Faisant suite aux programmes de décryptage du génome humain,
cette initiative est ambitieuse, comme indiqué ci-dessous :
LE PLANT GENOM INITIATIVE AMÉRICAIN
Le Plant
Génome Initiative est un projet scientifique d'intérêt
national destiné à doter les Etats-Unis des moyens
nécessaires pour conforter leur avance en matière de
biotechnologie. Il mobilise les plus grands laboratoires universitaires
américains dans un réseau de collaboration avec les entreprises
privées.
Le Corn Genome Initiative, en particulier, qui mobilise l'ensemble de la
filière maïs américaine, prévoit d'investir
143 millions de dollars sur 5 ans. Le Sénat vient de
libérer une première tranche de 40 millions de dollars.
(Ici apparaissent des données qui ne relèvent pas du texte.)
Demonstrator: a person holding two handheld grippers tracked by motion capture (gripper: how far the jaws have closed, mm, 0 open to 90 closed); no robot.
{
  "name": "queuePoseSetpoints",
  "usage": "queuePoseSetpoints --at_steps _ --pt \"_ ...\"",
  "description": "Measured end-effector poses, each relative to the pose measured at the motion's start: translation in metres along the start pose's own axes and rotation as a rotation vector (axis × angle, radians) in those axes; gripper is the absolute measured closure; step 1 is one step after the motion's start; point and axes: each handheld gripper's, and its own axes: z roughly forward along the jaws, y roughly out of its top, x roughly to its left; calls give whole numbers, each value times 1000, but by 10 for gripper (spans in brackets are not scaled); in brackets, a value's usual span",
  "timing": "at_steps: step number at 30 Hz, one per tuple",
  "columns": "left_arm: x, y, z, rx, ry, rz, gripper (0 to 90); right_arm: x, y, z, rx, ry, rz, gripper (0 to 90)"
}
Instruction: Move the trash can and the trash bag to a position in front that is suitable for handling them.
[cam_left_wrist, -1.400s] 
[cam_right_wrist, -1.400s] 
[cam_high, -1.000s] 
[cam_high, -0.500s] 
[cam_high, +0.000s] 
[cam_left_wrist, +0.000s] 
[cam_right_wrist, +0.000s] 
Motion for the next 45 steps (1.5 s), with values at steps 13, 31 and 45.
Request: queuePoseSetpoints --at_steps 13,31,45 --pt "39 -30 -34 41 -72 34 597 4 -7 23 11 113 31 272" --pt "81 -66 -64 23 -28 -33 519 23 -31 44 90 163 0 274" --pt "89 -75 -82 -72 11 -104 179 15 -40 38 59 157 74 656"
Ces
investissements publics s'ajoutent aux efforts de recherche privés
consentis par les nouveaux conglomérats dans le domaine de la
génomique (100 millions de dollars pour le programme
Monsanto/Dekalb et de plus de 80 millions de dollars pour celui de
Dupont/Pionneer).
Un sénateur américain à l'origine du Plant Genome
Initiative n'hésite pas à affirmer : "
Etant
donnée l'importance capitale du maïs dans l'économie
américaine, il est essentiel que les intérêts
américains, dans la composition et l'amélioration du mais, soient
protégés.
Il relève de l'intérêt national
que les brevets des biotechnologies et des gènes du maïs soient
développés et détenus à l'intérieur des
Etats-Unis ".
Des partenariats privés en biotechnologie et en informatique se mettent
en place aux Etats-Unis. Hendrik Verfaillie, Président de Monsanto, a
confirmé à votre rapporteur l'engagement majeur de sa
société en matière de recherche en génomique
végétale. La société y aurait consacré
environ 200 millions de dollars en 1997 et s'apprêterait à
poursuivre les programmes mis en place par un financement annuel
supplémentaire de 100 millions de dollars. Le Président de
Mansanto prévoit que la génomique sera
le centre de
gravité essentiel de toutes biotechnologies d'ici dix ans. Il parle
à ce sujet de "
bio-informatique
".
Compte tenu de
l'immensité des informations contenues dans chaque génome, la
génomique est en effet au croisement des technologies de l'information
et de la biotechnologie, seuls les moyens informatiques les plus récents
disposant de la puissance de calcul suffisante pour donner un sens aux
informations génétiques.
Des initiatives similaires existent en Allemagne et au Japon
En
Allemagne
, le Max Planck Institute for Plant Breding vient de
conclure un partenariat de recherche avec les principaux industriels allemands,
pour étudier les fonctions d'arabidopsis. Le budget de ce programme est
de 300 millions de francs, dont 80 % de financement public.
Au
Japon
, le ministère de l'agriculture, de la forêt et de
la pêche consacrera en 1998 13 millions de dollars à la
génomique du riz, autre espèce " modèle "
stratégique.
Signalons que des financements publics existent déjà au niveau
communautaire : par exemple,
le quatrième programme cadre de
recherche de l'Union européenne
a un volet
" biotechnologie ", qui représente 4,5 % du total des
financements européens pour la recherche et un total de 40 millions
d'Ecus de 1990 à 2000. Ce programme est organisé autour de quatre
domaines : la compréhension de " l'usine cellulaire ",
l'analyse des génomes ; les biotechnologies végétales et
animales ; la communication cellulaire en neurosciences. Ce programme a
financé des recherches sur le décryptage du génome de
plantes telles qu'Arabidopsis Thaliana.